NAB publishes report on options losses

The National Australia Bank (NAB) has published a report on the A$360 million ($262 million) options trading scandal, which blames weaknesses in risk management controls and inadequate management supervision for the losses.

The report follows a two-month investigation by consultancy firm PricewaterhouseCoopers (PWC) after the losses were first revealed on January 13. The 52-page report points to a number of contributing factors, including inadequate management supervision, significant gaps in back-office monitoring functions, escalation processes that did not work properly, weakness in control procedures, failure of risk management systems and an absence of appropriate financial controls in its markets division.

The bank this morning formally dismissed the four traders responsible for the unauthorised trading - Luke Duffy, David Bullen, Gianni Gray and Vince Ficarra. The head of foreign exchange in the markets division, Gary Dillon, who was the direct supervisor of the four traders, has also been dismissed.

Meanwhile, Ian Scholes, the executive general manager of corporate and institutional banking; Ron Erdos, head of markets division; and Chris Lewis, executive general manager of risk management, have all left the bank.

In the wake of the report, the bank has announced a four-point plan that includes board changes, management changes, risk and control frameworks and culture changes. Both the chairman and chief executive of the bank, Charles Allen and Frank Cicutto, resigned last month. The bank today appointed Peter Duncan as chairman of the board risk committee, replacing the new bank chairman Graham Kraehe; and John Thorn as chairman of the audit committee, replacing Catherine Walter. Meanwhile, the bank also appointed Ken Moss as the senior independent director. All three were already NAB board members.

John Stewart, the bank’s chief executive, said the management team would continue to work towards closing the gaps and loopholes that were exploited by the traders. “We will refine our risk management framework to get a more appropriate balance between management and policing functions,” he said, adding that the bank already reviewed its value-at-risk limits, which were consistently breached by the traders over a two-year period. These breaches in limits were identified and approved by management, and were not treated seriously, the report says. The risk management department was also aware of the limit breaches, but failed to escalate warnings to the chief executive.

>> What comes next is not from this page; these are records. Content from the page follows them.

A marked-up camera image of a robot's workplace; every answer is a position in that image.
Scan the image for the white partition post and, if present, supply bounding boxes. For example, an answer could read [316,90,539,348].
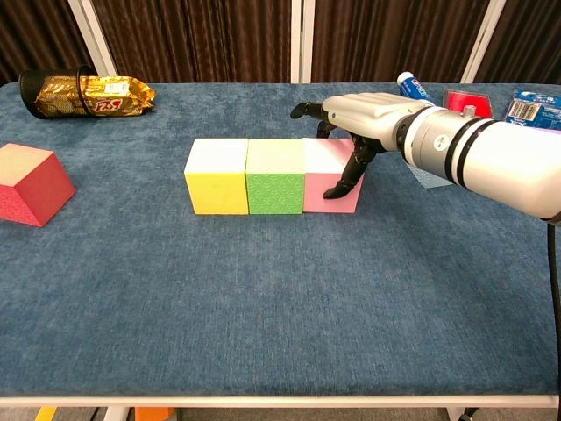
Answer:
[67,0,119,78]
[289,0,316,84]
[459,0,508,84]

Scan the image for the blue cookie box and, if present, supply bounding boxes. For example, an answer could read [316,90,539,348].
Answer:
[504,89,561,131]

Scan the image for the pink cube block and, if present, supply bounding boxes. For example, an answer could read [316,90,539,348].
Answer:
[302,137,366,215]

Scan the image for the brown pleated curtain panel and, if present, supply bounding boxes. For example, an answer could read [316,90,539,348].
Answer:
[475,0,561,85]
[0,0,96,87]
[311,0,490,84]
[91,0,294,84]

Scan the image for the green cube block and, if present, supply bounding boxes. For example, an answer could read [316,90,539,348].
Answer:
[245,139,307,216]

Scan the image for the red cube block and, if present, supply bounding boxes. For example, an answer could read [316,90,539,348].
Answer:
[0,142,77,228]

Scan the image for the black mesh pen cup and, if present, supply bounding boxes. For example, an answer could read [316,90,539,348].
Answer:
[18,65,98,120]

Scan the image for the blue white toothpaste tube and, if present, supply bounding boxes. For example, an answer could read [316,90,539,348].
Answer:
[396,71,435,109]

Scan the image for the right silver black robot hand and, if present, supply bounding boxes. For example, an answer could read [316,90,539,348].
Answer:
[290,92,435,201]

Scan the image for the light blue cube block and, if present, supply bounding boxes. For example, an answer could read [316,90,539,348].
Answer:
[411,164,455,189]

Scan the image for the red ink pad case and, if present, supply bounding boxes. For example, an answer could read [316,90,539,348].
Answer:
[442,89,494,119]

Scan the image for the yellow cube block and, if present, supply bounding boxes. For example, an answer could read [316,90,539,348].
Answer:
[183,138,250,216]

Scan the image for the gold foil snack packet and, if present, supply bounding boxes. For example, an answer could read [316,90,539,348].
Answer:
[34,75,156,118]

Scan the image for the orange object under table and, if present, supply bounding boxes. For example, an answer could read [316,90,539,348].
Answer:
[134,407,176,421]

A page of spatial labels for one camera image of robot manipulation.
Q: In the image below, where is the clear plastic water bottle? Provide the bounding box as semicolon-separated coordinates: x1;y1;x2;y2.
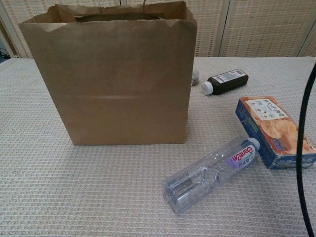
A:
161;137;261;214

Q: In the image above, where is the orange biscuit box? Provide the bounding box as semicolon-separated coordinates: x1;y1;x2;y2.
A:
235;95;316;170

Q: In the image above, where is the brown paper bag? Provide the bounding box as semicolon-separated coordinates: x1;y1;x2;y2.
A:
18;0;198;146

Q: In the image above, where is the dark brown medicine bottle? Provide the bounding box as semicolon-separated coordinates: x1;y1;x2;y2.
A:
201;69;249;96

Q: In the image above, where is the woven folding screen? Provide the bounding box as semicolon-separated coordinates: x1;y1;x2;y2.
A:
0;0;316;59

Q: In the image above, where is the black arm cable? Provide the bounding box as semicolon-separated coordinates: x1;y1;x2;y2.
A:
295;58;316;237

“Weaknesses in control procedures identified by PWC have been or will be rectified without delay,” said Stewart. “This includes analysis of daily trading profits and accounts, reporting of all large and unusual transactions, investigation of all off-market rates on high-risk transactions, critical review of revaluation rates sourced from third parties and a stronger back-office function that properly checks all transactions.”

The management team will also review responsibilities between business units to ensure there are clear reporting lines between risk management, operations and finance functions within NAB, added Stewart. “It is totally unacceptable that employees of the National breach policies and control limits,” he said. “From now on, there will be a zero-tolerance policy towards unauthorised limit breaches at the National.”